Where in the material does the word "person" appear? Copy each line that has it.

*** Opening Study material ***

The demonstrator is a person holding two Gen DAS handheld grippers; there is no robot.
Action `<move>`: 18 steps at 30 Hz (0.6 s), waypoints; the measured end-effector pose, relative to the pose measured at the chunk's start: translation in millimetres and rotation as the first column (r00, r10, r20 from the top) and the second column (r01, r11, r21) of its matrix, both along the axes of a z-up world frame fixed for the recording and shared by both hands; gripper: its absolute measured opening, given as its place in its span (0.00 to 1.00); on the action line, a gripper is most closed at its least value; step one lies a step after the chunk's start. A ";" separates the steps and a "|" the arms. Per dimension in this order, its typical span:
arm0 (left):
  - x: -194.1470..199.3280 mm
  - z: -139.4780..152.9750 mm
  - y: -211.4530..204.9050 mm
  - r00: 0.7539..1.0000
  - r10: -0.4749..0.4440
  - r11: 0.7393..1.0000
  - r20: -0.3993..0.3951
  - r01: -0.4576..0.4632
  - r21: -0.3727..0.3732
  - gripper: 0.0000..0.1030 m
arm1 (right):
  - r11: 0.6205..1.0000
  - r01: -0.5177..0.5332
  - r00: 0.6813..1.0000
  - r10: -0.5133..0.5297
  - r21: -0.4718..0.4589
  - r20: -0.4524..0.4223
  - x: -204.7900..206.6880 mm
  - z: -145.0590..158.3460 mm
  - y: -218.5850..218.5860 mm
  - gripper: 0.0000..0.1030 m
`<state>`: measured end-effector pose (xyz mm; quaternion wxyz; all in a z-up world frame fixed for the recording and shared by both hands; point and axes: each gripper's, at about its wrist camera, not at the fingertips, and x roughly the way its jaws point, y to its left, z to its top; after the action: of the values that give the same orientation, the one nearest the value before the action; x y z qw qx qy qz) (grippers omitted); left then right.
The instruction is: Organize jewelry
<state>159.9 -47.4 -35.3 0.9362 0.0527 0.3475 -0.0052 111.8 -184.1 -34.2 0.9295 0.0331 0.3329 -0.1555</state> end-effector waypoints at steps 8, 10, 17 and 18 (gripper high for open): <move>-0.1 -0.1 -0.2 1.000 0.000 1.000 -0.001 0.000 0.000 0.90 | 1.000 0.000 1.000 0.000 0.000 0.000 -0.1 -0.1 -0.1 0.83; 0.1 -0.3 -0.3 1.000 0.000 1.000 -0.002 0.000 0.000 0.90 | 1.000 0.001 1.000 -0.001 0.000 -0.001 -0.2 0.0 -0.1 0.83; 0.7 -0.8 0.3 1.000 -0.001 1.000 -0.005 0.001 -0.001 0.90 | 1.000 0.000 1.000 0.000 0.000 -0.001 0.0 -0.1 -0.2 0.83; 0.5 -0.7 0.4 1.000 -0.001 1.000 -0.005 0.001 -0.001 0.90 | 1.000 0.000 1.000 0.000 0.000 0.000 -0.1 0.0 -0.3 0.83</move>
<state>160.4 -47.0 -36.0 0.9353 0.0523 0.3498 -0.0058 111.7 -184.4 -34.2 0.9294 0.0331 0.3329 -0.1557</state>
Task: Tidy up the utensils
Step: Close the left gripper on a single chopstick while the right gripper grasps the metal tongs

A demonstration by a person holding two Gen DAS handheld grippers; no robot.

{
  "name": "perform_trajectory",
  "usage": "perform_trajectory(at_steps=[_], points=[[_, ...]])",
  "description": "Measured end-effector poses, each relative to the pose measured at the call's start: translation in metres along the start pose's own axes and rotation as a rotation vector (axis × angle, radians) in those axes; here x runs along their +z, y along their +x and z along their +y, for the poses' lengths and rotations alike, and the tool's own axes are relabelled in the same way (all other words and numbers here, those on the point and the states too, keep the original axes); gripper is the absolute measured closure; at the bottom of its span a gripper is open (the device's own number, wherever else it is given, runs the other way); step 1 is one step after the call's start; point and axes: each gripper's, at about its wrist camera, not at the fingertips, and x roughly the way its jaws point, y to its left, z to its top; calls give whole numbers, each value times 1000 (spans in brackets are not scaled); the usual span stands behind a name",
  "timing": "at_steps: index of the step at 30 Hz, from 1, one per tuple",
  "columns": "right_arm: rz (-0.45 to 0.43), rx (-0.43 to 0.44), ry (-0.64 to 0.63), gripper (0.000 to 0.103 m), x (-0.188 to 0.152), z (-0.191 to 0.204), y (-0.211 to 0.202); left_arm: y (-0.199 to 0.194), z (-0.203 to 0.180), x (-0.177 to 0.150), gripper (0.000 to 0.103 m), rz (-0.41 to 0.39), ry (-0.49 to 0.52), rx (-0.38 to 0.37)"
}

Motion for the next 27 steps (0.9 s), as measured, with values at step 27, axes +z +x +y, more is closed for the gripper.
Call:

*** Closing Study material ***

**Problem solution:**
The demonstrator is a person holding two Gen DAS handheld grippers; there is no robot.
A demonstration by a person holding two Gen DAS handheld grippers; no robot.

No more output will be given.